▶ _Exercise aim_: For the data that follows, print the line with "Two of the axes", the line with "(95, 188) to (116, 299): 0.27", and all lines between them, exactly as they stand. Omit pictures and add nothing.

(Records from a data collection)

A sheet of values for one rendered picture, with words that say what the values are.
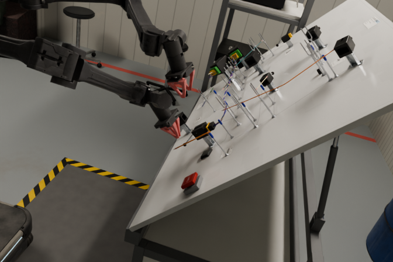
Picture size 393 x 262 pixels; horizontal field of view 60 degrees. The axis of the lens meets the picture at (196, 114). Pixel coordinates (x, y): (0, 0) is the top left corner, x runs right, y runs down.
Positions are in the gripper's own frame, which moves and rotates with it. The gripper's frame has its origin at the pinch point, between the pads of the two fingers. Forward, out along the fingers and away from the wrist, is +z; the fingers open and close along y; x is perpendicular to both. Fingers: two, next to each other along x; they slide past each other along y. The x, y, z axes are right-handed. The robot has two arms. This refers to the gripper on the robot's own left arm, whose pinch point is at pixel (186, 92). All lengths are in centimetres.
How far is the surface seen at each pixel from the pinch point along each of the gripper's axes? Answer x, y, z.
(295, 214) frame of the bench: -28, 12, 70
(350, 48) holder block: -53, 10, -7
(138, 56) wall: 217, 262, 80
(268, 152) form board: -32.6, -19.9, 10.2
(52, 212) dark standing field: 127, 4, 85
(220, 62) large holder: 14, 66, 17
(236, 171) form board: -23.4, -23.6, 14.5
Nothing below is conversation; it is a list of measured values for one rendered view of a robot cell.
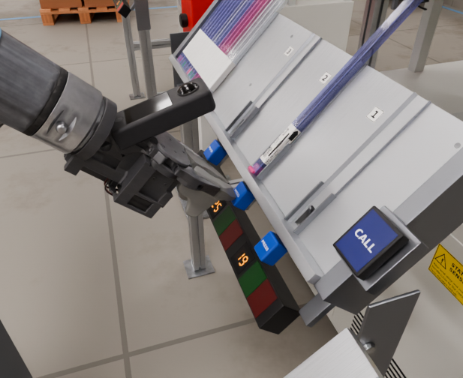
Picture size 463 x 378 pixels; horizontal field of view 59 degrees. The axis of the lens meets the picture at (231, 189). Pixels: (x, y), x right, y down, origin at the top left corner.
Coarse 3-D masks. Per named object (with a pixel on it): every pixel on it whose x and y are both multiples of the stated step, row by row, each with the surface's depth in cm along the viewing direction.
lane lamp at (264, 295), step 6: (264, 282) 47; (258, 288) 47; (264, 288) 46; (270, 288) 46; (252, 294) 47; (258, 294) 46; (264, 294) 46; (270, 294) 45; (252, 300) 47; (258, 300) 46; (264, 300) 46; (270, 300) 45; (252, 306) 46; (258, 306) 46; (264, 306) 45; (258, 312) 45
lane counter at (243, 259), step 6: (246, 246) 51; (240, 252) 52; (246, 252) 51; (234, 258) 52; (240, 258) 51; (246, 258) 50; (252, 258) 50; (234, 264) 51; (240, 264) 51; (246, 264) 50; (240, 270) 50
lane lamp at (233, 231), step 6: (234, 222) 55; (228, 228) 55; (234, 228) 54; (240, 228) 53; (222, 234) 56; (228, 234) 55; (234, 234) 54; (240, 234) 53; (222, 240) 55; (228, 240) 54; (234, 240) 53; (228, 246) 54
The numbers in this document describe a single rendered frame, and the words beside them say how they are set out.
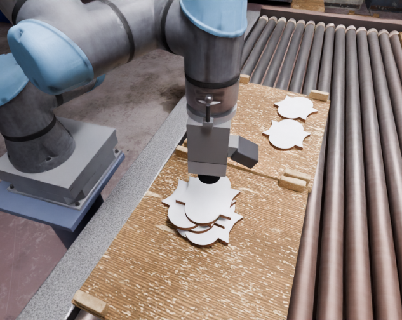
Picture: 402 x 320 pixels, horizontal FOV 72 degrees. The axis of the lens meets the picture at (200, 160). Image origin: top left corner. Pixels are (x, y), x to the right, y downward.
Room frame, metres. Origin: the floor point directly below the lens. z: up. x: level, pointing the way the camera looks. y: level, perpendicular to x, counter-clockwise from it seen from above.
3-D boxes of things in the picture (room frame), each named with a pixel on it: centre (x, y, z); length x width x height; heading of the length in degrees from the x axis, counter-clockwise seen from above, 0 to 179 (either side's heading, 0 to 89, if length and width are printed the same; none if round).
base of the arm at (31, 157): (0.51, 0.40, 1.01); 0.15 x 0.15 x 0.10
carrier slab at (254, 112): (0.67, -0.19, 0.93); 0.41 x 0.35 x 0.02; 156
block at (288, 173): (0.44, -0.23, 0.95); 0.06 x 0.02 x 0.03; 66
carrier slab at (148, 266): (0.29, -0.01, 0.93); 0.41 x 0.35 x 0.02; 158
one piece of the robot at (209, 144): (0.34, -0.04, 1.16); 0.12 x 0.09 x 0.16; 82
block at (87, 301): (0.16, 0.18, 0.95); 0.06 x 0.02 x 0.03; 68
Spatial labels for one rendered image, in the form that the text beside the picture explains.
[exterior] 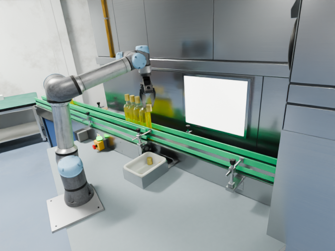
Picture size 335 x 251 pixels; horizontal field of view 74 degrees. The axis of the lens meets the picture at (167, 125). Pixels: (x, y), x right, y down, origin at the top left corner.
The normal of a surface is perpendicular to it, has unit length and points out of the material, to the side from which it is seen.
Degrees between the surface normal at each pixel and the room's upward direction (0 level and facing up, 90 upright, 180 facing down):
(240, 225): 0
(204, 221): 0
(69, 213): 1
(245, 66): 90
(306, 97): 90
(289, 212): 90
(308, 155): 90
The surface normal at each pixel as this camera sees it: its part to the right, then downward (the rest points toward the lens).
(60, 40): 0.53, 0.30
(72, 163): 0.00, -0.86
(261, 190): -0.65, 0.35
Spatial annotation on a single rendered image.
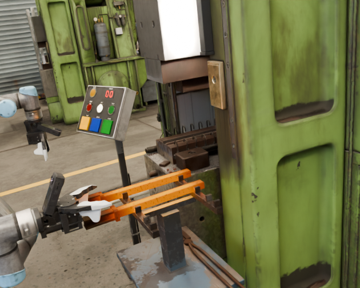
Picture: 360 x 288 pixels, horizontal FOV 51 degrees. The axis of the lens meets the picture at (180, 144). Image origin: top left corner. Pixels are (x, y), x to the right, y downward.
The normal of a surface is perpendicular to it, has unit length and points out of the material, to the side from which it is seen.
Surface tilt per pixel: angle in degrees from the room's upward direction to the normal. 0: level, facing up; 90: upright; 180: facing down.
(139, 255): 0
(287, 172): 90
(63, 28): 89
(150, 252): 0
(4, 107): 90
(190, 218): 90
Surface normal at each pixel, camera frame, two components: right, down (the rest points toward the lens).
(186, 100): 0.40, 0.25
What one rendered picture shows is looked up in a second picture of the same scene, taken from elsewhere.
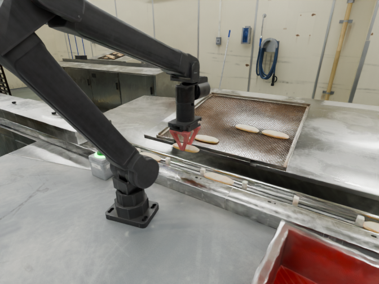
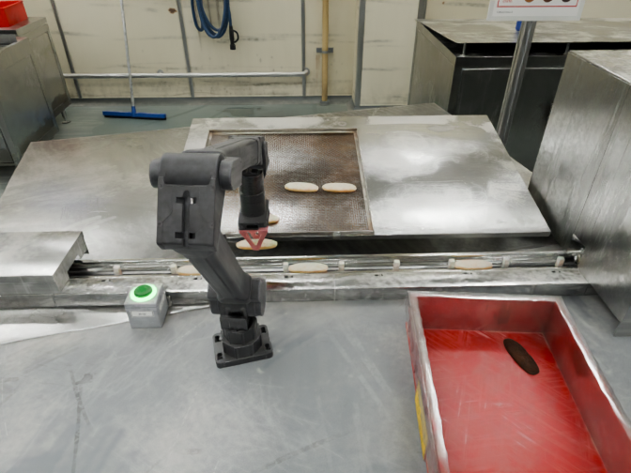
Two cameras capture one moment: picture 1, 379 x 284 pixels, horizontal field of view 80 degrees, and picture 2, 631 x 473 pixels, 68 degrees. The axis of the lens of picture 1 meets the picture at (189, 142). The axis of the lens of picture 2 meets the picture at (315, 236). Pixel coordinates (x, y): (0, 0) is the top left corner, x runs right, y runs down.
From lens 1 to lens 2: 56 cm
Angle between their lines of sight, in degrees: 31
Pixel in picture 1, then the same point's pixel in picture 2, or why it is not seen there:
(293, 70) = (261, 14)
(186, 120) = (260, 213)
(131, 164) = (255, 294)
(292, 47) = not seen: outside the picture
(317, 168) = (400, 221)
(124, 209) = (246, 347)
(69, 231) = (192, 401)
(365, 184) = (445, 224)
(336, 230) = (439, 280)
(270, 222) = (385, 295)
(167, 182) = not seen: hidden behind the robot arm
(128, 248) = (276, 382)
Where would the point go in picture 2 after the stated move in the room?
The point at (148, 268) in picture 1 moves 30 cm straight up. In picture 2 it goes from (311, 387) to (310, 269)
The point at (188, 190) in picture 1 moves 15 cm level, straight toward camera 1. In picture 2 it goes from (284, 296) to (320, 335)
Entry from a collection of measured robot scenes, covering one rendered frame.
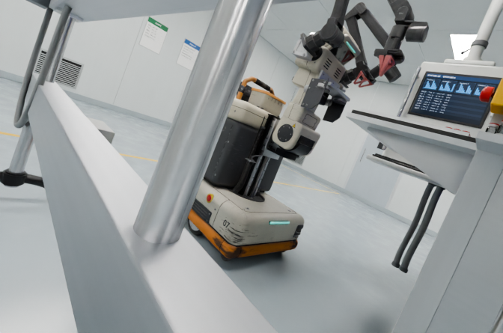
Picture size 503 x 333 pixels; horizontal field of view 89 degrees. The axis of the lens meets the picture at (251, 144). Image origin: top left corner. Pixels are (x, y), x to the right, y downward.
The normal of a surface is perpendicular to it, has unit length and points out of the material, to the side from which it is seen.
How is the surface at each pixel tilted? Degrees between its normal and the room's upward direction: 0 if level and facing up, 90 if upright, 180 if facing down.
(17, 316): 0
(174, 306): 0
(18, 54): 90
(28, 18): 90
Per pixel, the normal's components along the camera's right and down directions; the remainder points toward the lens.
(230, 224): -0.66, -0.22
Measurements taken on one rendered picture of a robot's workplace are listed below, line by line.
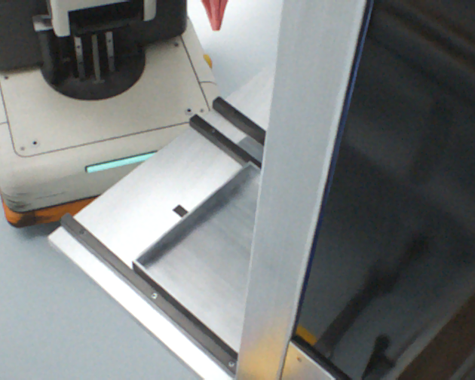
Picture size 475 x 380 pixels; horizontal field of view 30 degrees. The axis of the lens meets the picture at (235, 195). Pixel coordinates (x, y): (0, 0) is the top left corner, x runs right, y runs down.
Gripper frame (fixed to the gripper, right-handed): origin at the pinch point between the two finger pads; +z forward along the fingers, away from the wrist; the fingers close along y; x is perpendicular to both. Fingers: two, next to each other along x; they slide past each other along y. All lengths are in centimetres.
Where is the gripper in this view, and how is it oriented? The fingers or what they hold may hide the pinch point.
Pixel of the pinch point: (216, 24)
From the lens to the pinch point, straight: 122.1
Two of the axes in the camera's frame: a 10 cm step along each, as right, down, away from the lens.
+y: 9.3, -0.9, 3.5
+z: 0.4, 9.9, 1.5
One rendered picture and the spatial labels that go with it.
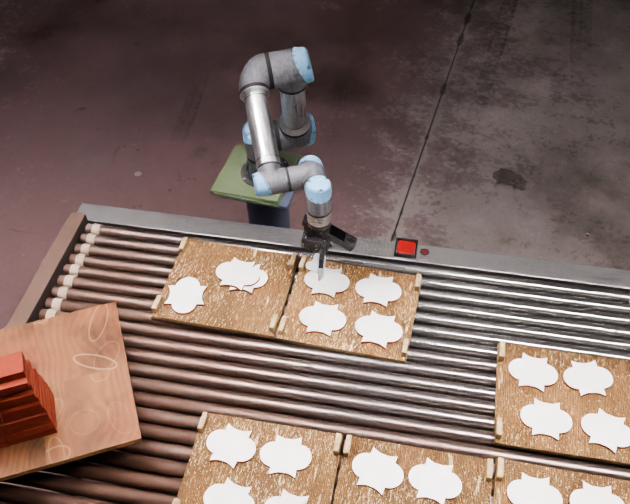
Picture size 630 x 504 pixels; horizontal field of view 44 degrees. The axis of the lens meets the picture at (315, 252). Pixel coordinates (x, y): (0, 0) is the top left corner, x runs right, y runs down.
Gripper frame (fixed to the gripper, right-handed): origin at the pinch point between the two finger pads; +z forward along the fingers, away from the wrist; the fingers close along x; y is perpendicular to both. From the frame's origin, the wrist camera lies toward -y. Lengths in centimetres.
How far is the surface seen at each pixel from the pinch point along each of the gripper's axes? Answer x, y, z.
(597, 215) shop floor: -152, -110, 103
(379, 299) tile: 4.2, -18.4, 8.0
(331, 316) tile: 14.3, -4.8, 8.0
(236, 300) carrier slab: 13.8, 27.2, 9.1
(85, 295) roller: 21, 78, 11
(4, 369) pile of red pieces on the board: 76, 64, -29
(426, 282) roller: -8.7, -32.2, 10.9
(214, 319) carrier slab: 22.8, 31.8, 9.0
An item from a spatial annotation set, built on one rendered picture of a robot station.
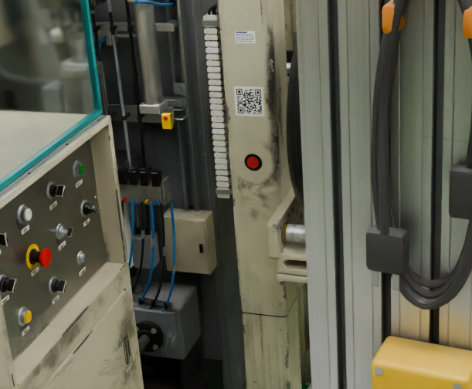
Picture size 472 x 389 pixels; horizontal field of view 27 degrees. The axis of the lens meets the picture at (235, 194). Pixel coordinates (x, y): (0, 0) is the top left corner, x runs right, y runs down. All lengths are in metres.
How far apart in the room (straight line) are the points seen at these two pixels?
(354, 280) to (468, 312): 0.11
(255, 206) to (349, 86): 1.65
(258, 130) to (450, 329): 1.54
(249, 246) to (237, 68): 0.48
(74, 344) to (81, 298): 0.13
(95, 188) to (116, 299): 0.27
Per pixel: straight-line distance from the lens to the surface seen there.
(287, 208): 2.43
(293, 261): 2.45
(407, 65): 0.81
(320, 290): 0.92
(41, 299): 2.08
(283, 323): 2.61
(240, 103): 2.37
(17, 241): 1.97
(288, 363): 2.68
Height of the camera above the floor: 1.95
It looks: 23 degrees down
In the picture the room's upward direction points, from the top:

▶ _Problem solution_:
Two of the axes in the camera's frame: a 10 cm step along each, as right, down, away from the lens.
+y: 9.3, -0.9, 3.5
+z: 0.4, 9.9, 1.5
One rendered picture and the spatial labels that go with it.
Picture size 630 x 504 pixels; horizontal field of view 44 degrees. The axis of the lens meets the picture at (315, 252). Pixel coordinates (x, y): (0, 0) is the top left corner, x runs right, y runs down.
Gripper frame (fixed to the gripper, right-handed): origin at the pinch point between the two finger pads; +z forward along the fingers, away from the wrist; the fingers close along x; y is perpendicular to both. From the frame's origin, the wrist camera lies toward -y. Lengths in centimetres.
How far is the surface seen at each pixel from the pinch point along each of the gripper's axes? Answer x, y, z.
(597, 215) shop floor: -152, -110, 103
(379, 299) tile: 4.2, -18.4, 8.0
(331, 316) tile: 14.3, -4.8, 8.0
(236, 300) carrier slab: 13.8, 27.2, 9.1
(85, 295) roller: 21, 78, 11
(4, 369) pile of red pieces on the board: 76, 64, -29
(426, 282) roller: -8.7, -32.2, 10.9
(214, 319) carrier slab: 22.8, 31.8, 9.0
An item from a spatial annotation set, built on one rendered picture of a robot station.
Picture size 472 x 389 pixels; horizontal field of view 27 degrees. The axis of the lens meets the picture at (235, 194). Pixel coordinates (x, y): (0, 0) is the top left corner, x runs right, y runs down. All lengths are in metres.
How far apart in the room (straight line) are the points seen at these two pixels?
(354, 280) to (468, 312): 0.11
(255, 206) to (349, 86): 1.65
(258, 130) to (450, 329): 1.54
(249, 246) to (237, 68): 0.48
(74, 344) to (81, 298): 0.13
(95, 188) to (116, 299): 0.27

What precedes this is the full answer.